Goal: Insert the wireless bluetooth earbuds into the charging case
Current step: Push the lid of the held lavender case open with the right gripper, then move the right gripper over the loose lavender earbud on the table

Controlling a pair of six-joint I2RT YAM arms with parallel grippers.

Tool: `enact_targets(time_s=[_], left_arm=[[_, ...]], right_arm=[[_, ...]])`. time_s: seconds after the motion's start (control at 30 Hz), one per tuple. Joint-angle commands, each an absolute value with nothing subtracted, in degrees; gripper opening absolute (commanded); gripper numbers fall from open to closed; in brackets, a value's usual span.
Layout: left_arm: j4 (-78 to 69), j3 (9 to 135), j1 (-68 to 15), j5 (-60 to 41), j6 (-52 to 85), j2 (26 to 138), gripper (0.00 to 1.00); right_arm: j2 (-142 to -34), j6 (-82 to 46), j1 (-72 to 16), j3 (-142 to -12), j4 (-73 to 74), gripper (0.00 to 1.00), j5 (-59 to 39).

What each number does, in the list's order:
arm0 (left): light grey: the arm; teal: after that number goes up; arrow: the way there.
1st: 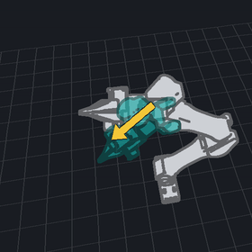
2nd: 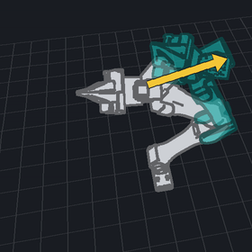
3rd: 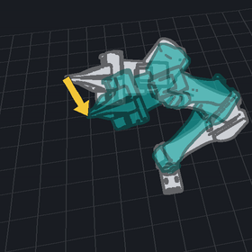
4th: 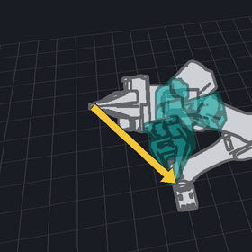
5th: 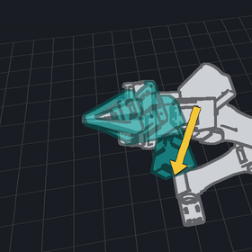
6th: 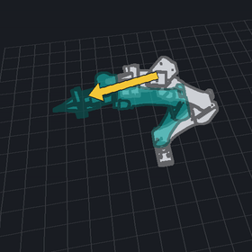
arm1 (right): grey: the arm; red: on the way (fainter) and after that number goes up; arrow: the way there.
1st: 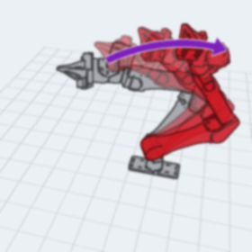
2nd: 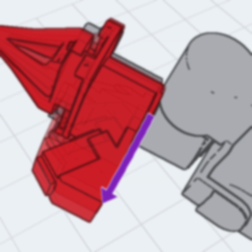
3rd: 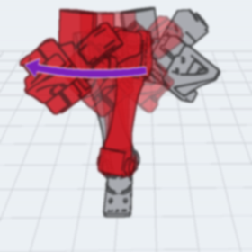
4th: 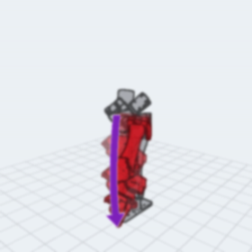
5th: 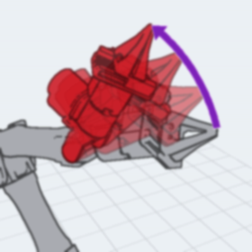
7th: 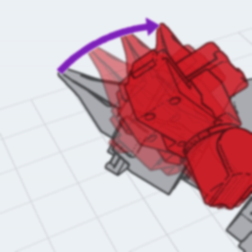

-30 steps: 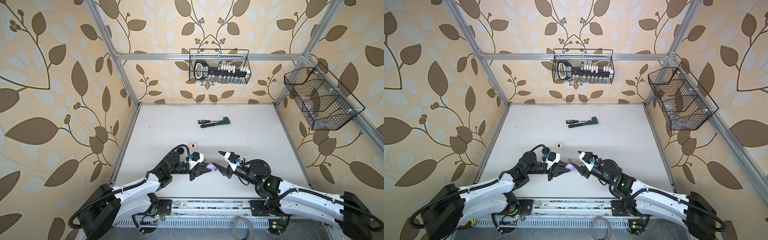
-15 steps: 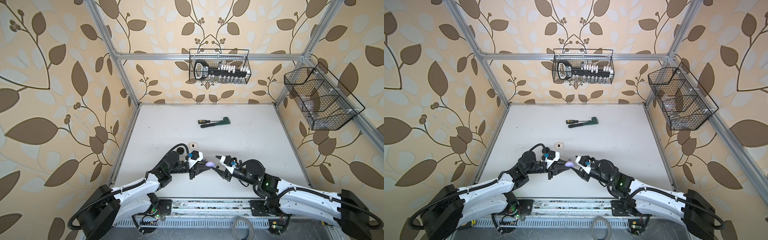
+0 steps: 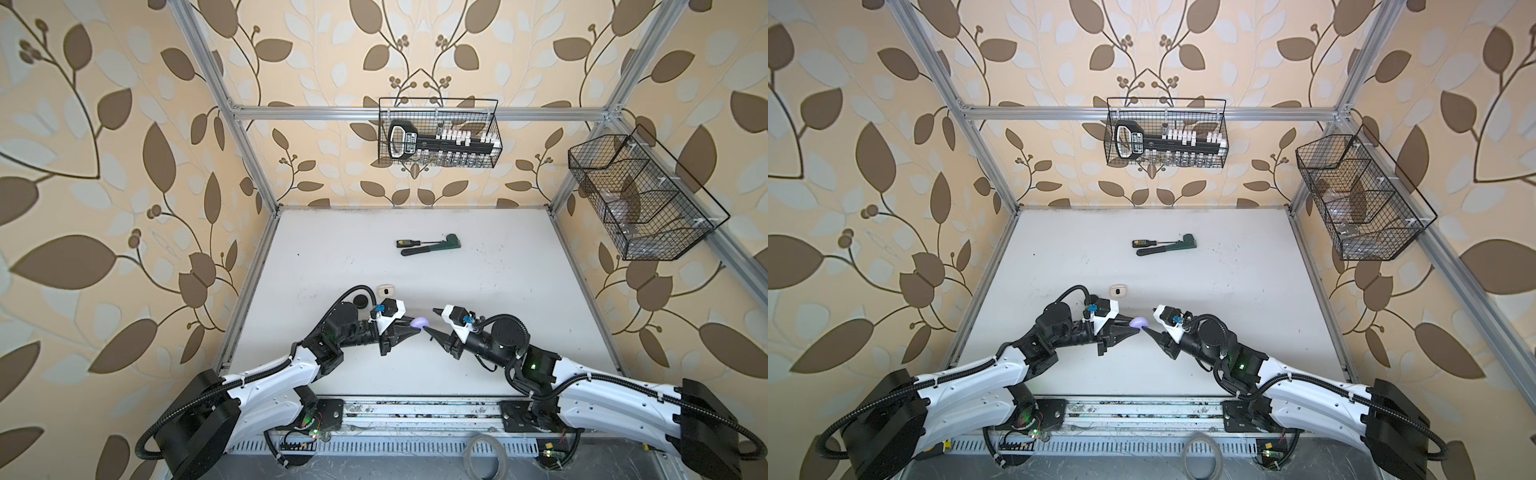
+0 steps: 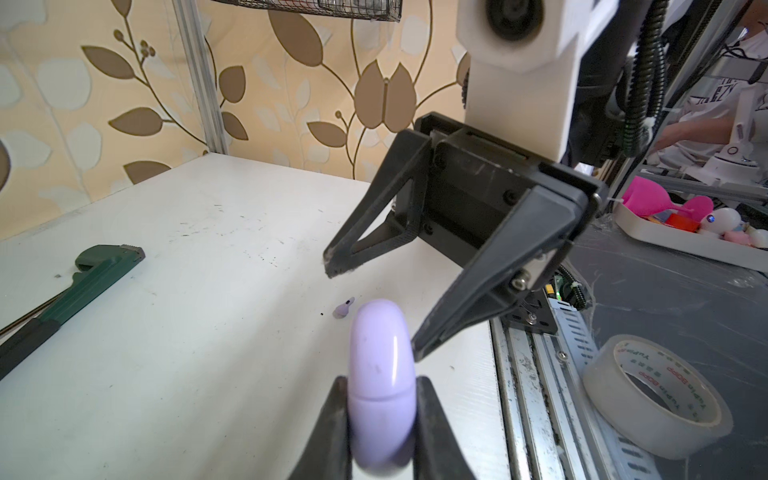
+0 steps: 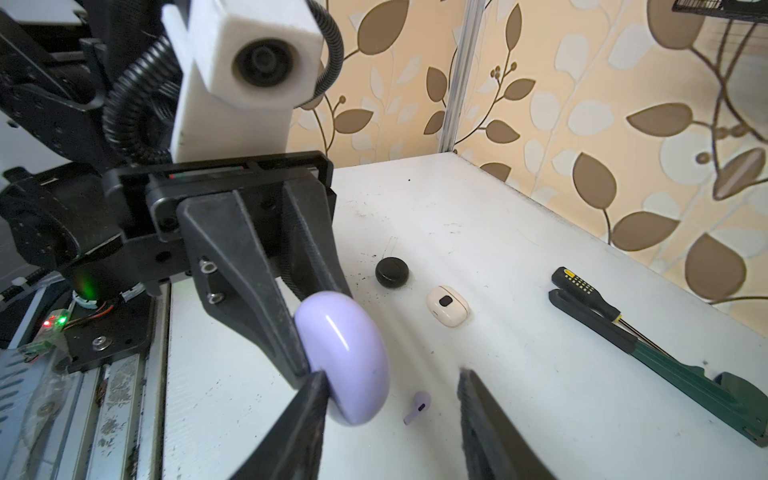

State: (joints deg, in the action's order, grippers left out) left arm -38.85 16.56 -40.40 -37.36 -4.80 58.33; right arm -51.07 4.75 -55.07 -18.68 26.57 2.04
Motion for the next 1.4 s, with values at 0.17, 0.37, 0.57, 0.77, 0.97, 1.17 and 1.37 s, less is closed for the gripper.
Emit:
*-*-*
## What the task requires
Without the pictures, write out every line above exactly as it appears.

## Answer to the problem
Goal: Insert the wireless bluetooth earbuds into the charging case
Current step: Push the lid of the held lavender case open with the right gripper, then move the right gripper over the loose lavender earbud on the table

Controlling a pair of six-joint I2RT YAM arms with parallel grippers.

Tool: `enact_targets(time_s=[_], left_arm=[[_, ...]], right_arm=[[_, ...]])`. time_s: seconds after the motion's start (control at 30 Hz), one per tuple. Joint-angle commands, each an absolute value with nothing subtracted, in degrees; gripper opening absolute (commanded); gripper numbers fall from open to closed; in brackets, a value's usual span.
Layout: left_arm: j4 (-78 to 69), j3 (9 to 135), j1 (-68 to 15), j5 (-60 to 41), j6 (-52 to 85), j2 (26 to 138), gripper (0.00 to 1.00); right_arm: j2 (-142 to -34), j6 (-82 to 46), j1 (-72 to 16), j3 (-142 to -12), j4 (-73 to 74), gripper (0.00 to 1.00), j5 (-59 to 39).

What each number does, in the list's order:
arm0 (left): light grey: the arm; teal: after that number goes up; arrow: the way there.
1st: 
2nd: 
3rd: 
4th: 
5th: 
6th: 
arm1 (right): grey: the arm; red: on the way (fainter) and after that number goes up; arrow: the way there.
1st: 
2nd: 
3rd: 
4th: 
5th: 
7th: 

-30 steps: 
-15 steps: 
+0 steps: 
+0 steps: 
+0 steps: 

State: (joints deg, in the action's order, grippers left out) left arm -38.85 16.56 -40.40 -37.36 -4.80 58.33; right arm -51.07 4.75 -55.07 -18.68 26.57 2.04
Motion for the next 1.4 s, with values at 0.17, 0.37, 0.57, 0.77, 0.97, 1.17 and 1.37 s, less is closed for the gripper.
Emit:

The exercise output is complete.